We have been told all that we will ever need, and the lives of the saints retell it from age to age.  This week we mark the passing of Jean Vanier, a saint who has retold us the importance of community, amplified through the lives of people with disabilities.  So we give thanks to God for Jean Vanier, and pray that we may hear what is being retold of the Gospel through the L’Arche communities.

I have told you, said Jesus – and, in case this sounds a bit harsh, a bit unhelpful, we are talking about the Lamb, the Teacher who has been examined as much as any of his students; the Good Shepherd who laid down his life for the sheep.  Our teacher is patient, persistent and compassionate because he is the Lamb who has been tested as we are, and has endured all that we can ever endure.
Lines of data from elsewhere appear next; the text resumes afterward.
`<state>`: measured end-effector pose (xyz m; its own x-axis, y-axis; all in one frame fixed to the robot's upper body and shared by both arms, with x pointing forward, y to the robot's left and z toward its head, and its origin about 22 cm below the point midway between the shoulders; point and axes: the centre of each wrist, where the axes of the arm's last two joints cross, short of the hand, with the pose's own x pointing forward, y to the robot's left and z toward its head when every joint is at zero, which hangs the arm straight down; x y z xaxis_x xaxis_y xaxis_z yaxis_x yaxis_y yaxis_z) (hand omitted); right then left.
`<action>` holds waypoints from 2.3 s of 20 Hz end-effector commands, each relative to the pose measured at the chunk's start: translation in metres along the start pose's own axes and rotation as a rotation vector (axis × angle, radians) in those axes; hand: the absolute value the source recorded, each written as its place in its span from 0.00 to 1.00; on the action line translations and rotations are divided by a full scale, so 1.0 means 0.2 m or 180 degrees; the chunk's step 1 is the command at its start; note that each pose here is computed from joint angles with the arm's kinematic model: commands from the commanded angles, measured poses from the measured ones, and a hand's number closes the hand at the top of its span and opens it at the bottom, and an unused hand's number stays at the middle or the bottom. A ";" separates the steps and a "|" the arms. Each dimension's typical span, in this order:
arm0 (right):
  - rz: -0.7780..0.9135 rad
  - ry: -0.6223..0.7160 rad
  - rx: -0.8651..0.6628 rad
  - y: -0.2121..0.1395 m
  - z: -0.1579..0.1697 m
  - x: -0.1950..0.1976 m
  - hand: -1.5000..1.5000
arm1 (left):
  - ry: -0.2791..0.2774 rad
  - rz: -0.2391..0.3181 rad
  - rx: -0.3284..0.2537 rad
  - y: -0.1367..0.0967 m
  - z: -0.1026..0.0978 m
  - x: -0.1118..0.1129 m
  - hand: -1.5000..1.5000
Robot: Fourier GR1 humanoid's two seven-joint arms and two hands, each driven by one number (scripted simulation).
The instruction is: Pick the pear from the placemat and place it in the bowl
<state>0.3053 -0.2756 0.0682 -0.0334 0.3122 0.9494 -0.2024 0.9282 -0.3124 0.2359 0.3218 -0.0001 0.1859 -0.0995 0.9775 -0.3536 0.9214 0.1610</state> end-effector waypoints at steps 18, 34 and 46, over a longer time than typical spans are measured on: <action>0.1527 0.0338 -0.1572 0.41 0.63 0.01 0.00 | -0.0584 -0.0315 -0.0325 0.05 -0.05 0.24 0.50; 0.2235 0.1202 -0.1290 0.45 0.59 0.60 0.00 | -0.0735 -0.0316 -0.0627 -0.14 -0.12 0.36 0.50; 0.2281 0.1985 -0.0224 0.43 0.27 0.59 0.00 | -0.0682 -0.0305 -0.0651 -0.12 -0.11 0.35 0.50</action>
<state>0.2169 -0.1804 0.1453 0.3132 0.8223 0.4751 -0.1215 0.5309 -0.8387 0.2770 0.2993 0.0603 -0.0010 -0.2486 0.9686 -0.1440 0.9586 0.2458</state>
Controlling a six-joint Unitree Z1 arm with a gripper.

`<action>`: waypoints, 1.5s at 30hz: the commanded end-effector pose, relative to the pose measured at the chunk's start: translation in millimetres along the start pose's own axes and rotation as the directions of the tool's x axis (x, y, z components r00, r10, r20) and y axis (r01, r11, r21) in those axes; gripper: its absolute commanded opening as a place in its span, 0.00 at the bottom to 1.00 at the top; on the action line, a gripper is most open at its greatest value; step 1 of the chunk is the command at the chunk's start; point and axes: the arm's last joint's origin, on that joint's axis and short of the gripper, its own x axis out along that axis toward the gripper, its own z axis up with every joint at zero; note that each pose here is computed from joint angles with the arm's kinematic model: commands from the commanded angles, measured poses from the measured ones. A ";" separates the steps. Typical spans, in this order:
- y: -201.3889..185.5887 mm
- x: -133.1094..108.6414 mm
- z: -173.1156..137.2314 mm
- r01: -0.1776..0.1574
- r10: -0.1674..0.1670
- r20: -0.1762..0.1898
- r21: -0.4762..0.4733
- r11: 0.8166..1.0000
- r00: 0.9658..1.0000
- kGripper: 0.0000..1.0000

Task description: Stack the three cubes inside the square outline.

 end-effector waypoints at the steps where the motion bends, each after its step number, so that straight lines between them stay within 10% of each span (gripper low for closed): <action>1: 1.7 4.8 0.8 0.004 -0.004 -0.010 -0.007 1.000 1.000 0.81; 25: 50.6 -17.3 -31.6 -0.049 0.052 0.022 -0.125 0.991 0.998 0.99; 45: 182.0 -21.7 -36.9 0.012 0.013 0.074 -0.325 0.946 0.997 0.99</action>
And for those who are going through any great ordeal, anxious for what may await them in coming days and weeks, and indeed for any of us who just face the normal, daily struggle with faith and understanding; may we have confidence in what we have been told in the Gospel – that it is all we will ever need, that we aren’t expected to know everything there is to know.  May we patiently listen as we are told and retold, through the practices of the Church, through the witness of the saints; and be prepared to revise the material, dare I say it, endlessly, while the Lamb, the Good Shepherd, our Teacher and companion, guides us to the living waters of all truth and understanding, to the refreshment to our souls.